Disclaimer: I am just jotting down my thoughts in this article please don't take any offense or take it to heart.
I make it clear in my head that I shouldn't expect, don't expect don't expect I keep repeating this mantra in my head, but my heart still expects those things even when it knows that you shouldn't expect things but still it hurts.
Before I used to think that it's okay not to have a relationship tag or at least know where I stand in that person's life, I felt if you have love and great understanding it will be all good but here I am feeling like a variable. I now realize how much important that is to have a tag in a person's life, whether it may be a friend, lover, spouse, etc. Having a tag not only tells us where we stand in that person's life and helps us make our boundaries because when we love someone we put them forward for everything we do in our life. It drags us from our fantasy dreamland with that person to reality.
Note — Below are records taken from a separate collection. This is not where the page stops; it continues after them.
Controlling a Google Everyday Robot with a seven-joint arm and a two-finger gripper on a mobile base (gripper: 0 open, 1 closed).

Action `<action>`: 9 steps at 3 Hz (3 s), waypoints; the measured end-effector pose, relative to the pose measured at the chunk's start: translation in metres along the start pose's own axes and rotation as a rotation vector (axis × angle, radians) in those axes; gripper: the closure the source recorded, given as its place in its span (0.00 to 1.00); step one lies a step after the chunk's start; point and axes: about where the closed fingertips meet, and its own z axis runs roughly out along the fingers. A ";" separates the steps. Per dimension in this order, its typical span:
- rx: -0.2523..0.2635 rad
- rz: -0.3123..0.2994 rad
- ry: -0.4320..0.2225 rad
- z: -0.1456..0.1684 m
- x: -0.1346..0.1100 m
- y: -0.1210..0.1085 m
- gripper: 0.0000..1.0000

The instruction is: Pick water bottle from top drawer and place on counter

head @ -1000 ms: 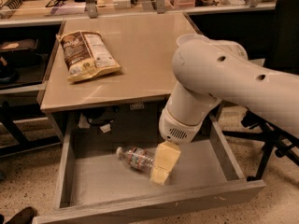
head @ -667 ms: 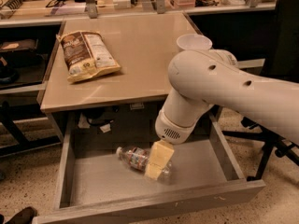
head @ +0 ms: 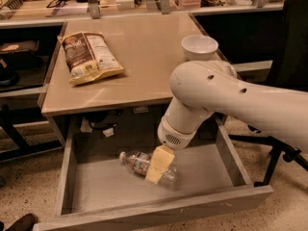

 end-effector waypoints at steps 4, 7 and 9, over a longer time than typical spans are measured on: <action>0.004 0.002 0.009 0.083 -0.013 0.004 0.00; 0.021 0.061 -0.027 0.110 -0.013 -0.021 0.00; 0.016 0.070 -0.030 0.132 -0.016 -0.022 0.00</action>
Offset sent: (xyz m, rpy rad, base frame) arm -0.0208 0.0539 -0.1002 -0.0238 0.0199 0.0005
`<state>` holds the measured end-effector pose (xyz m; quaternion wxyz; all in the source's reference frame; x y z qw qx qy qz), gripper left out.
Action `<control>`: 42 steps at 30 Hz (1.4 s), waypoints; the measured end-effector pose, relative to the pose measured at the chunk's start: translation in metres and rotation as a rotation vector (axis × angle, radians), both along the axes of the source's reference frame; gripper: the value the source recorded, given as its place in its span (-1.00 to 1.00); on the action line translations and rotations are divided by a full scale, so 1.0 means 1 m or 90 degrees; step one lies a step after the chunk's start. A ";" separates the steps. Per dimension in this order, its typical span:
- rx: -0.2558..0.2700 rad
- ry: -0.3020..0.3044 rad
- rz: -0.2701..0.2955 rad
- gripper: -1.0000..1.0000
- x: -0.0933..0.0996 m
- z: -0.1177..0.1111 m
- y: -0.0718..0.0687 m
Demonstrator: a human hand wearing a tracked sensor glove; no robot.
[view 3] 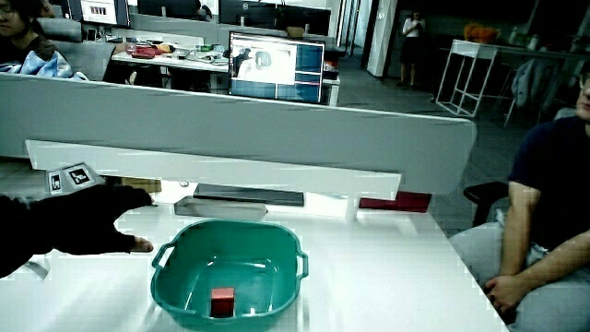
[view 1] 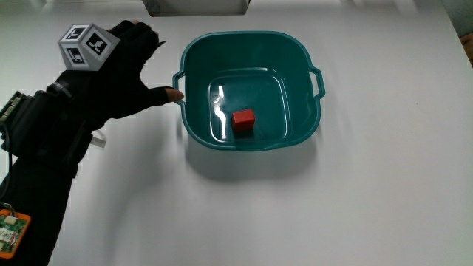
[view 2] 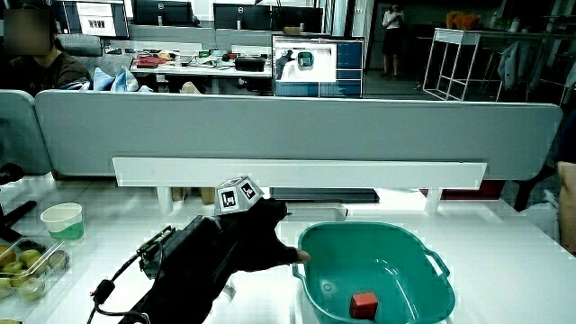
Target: Pick red block
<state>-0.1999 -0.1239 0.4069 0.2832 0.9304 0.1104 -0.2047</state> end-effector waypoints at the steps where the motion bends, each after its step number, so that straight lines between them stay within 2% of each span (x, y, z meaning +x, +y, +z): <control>1: 0.001 0.002 0.000 0.00 0.003 -0.001 0.000; 6: -0.014 0.011 -0.001 0.00 0.016 -0.001 0.001; 7: -0.001 0.015 0.015 0.00 0.018 0.002 0.000; 8: 0.001 0.012 0.015 0.00 0.021 0.002 0.001; 9: -0.018 0.019 0.010 0.00 0.025 0.000 0.002; 13: -0.019 0.025 0.026 0.00 0.036 0.005 0.004; 14: -0.008 0.022 0.031 0.00 0.038 0.007 0.004; 17: -0.035 0.033 0.029 0.00 0.045 0.010 0.004; 19: -0.029 0.058 0.047 0.00 0.050 0.019 0.002; 20: -0.009 0.060 0.062 0.00 0.053 0.024 0.001; 22: -0.027 0.036 0.056 0.00 0.062 0.017 0.005; 23: -0.016 0.056 0.077 0.00 0.063 0.027 0.003; 26: -0.025 0.068 0.083 0.00 0.073 0.036 0.004; 27: -0.058 0.084 0.066 0.00 0.077 0.037 0.006; 28: -0.088 0.064 0.034 0.00 0.083 0.030 0.009; 30: -0.051 0.056 0.090 0.00 0.090 0.042 0.006; 32: -0.070 0.046 0.091 0.00 0.099 0.046 0.007; 33: -0.082 0.030 0.077 0.00 0.103 0.044 0.009; 34: -0.070 0.018 0.083 0.00 0.107 0.049 0.009; 35: -0.065 -0.008 0.097 0.00 0.111 0.042 0.012; 37: -0.086 0.000 0.093 0.00 0.116 0.056 0.013; 38: -0.086 -0.029 0.093 0.00 0.120 0.046 0.016; 42: -0.121 -0.044 0.092 0.00 0.127 0.056 0.018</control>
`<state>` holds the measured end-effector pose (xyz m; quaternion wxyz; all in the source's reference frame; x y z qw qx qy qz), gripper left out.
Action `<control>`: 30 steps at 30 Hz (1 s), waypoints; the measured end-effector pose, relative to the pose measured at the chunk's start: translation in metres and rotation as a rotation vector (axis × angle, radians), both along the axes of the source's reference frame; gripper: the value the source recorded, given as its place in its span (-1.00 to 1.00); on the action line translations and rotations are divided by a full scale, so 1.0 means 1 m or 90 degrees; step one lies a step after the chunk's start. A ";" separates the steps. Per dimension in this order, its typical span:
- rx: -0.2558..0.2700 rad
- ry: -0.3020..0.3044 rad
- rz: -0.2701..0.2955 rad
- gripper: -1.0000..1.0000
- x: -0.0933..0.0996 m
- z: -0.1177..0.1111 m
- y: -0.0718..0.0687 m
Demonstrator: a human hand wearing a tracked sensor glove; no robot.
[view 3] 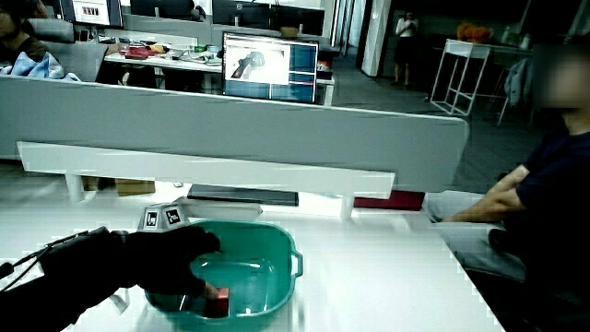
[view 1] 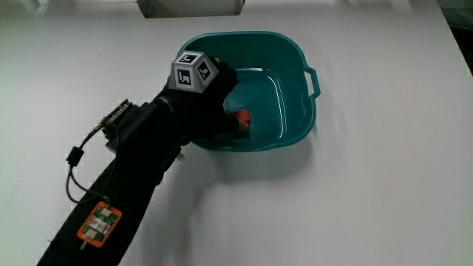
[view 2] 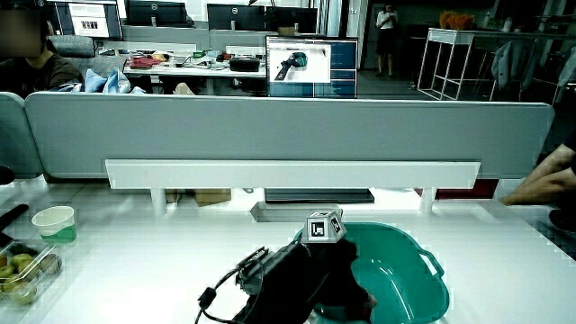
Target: Pick red block
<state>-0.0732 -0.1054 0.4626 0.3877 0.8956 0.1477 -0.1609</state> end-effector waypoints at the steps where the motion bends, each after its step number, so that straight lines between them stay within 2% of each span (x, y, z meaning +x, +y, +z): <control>1: -0.009 -0.001 -0.004 0.00 0.002 0.002 0.000; 13: -0.042 -0.048 0.014 0.00 0.018 0.022 0.004; 22: -0.041 -0.071 0.033 0.00 0.023 0.031 0.008; 30: -0.045 -0.071 0.029 0.20 0.023 0.033 0.009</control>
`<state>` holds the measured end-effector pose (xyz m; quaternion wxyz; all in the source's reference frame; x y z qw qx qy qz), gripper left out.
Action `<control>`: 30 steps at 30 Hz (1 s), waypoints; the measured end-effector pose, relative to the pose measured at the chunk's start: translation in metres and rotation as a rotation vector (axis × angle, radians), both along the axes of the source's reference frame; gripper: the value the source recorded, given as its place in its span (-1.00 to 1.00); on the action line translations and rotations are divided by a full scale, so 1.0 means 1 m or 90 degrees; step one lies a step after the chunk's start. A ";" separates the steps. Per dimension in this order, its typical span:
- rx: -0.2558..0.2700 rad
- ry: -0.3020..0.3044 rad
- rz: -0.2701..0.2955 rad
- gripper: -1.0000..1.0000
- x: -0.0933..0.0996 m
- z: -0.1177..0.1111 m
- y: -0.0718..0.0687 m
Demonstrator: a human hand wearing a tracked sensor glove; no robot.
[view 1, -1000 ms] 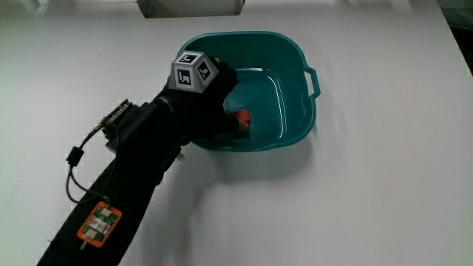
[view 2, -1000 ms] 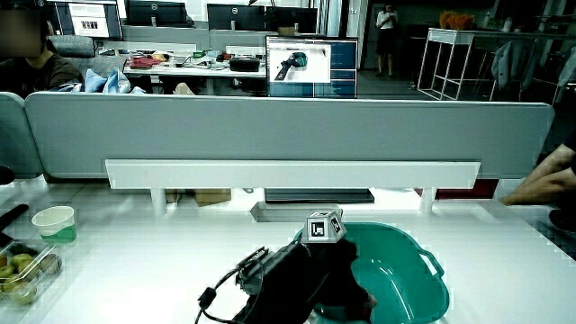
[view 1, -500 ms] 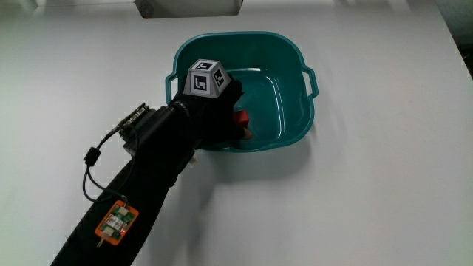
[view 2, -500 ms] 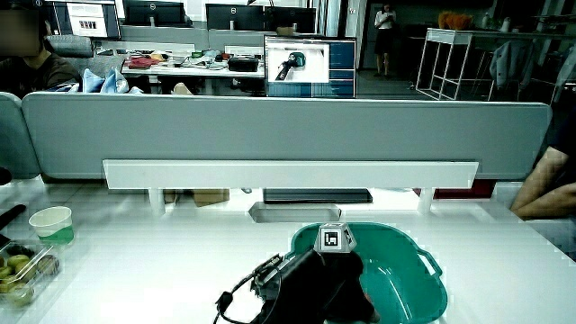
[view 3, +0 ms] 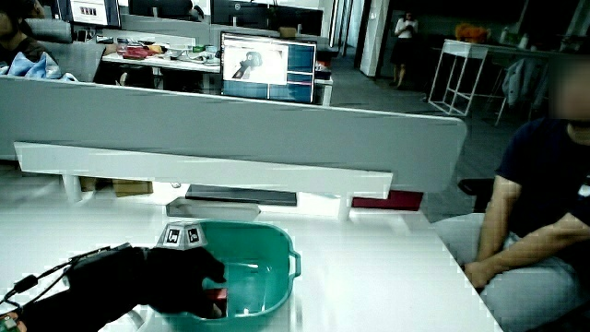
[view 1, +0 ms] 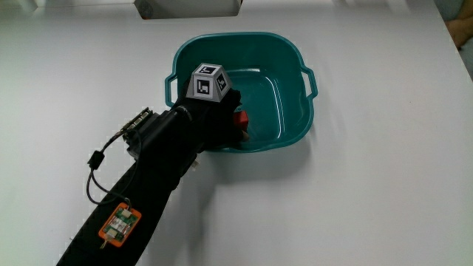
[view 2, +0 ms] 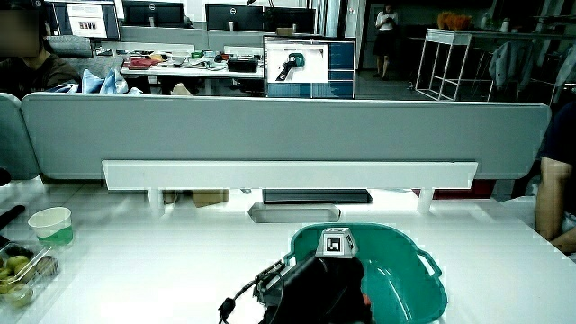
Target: Pick red block
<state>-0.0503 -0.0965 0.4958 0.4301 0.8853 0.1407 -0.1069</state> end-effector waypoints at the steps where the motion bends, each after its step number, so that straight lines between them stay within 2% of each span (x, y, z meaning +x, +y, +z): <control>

These variable alienating feeling are so frustrating that it destroys your whole peace.
I never like the idea of casual dating but ironically I did download bubble hoping to find my always and forever, no doubt it was a wonderful experience but I feel like I fell into the same mess I was before. In a relationship, I always craved for time, not the whole, of course, everyone has their own personal space but at least 5 mins of happy talk every day so that we both could take away the exhaustion of the day, but I guess the saying is right .." what one craves is difficult to find the others come with ease."
It's really hard to ruin the things like they are going on, you wanna keep them at the same time they keep confusing you. I don't understand how to face these feelings, how to turn them into optimistic thoughts how to trust, keep the faith and keep going, till I learn I guess I am just gonna escape these by being busy. I just hope things get better and my mind much clearer.
– sometimes the best thing you can do is not think, not wonder, not imagine, not obsess. Just breathe and have faith that everything will work out for the best.